Exactly the lines from the one with "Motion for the" through the last line of the listing must be given again.

• [Source material]
Content starts

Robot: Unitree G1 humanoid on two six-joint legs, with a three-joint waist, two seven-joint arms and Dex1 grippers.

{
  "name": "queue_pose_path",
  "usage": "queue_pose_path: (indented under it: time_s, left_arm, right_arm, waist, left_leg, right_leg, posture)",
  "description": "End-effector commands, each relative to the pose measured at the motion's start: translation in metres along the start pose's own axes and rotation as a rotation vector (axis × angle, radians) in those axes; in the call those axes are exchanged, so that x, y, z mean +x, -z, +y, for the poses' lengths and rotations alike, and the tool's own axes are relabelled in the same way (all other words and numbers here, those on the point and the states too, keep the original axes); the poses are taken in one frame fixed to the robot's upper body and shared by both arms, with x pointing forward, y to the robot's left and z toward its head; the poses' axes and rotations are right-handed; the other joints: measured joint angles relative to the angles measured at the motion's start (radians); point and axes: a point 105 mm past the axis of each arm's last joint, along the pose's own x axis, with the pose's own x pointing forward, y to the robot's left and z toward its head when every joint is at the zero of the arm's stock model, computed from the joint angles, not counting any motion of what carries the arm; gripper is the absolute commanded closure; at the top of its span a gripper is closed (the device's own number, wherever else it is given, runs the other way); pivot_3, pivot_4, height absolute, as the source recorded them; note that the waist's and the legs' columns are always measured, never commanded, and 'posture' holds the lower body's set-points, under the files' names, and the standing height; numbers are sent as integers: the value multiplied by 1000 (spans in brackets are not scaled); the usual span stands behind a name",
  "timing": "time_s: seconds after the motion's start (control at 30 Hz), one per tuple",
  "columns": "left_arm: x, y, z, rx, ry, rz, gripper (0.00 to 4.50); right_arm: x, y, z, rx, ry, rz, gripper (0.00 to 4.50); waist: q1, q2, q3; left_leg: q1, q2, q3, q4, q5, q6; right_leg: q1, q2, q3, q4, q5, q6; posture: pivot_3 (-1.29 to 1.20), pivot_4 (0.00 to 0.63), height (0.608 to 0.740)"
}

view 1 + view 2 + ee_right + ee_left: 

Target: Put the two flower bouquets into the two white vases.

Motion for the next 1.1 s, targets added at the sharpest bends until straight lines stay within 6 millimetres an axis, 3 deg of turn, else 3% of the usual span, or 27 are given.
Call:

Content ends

• [Reply]
Motion for the next 1.1 s, targets added at the sharpest bends until straight lines stay within 6 millimetres an axis, 3 deg of turn, else 3% of the usual span, or 27 are given.
Call:

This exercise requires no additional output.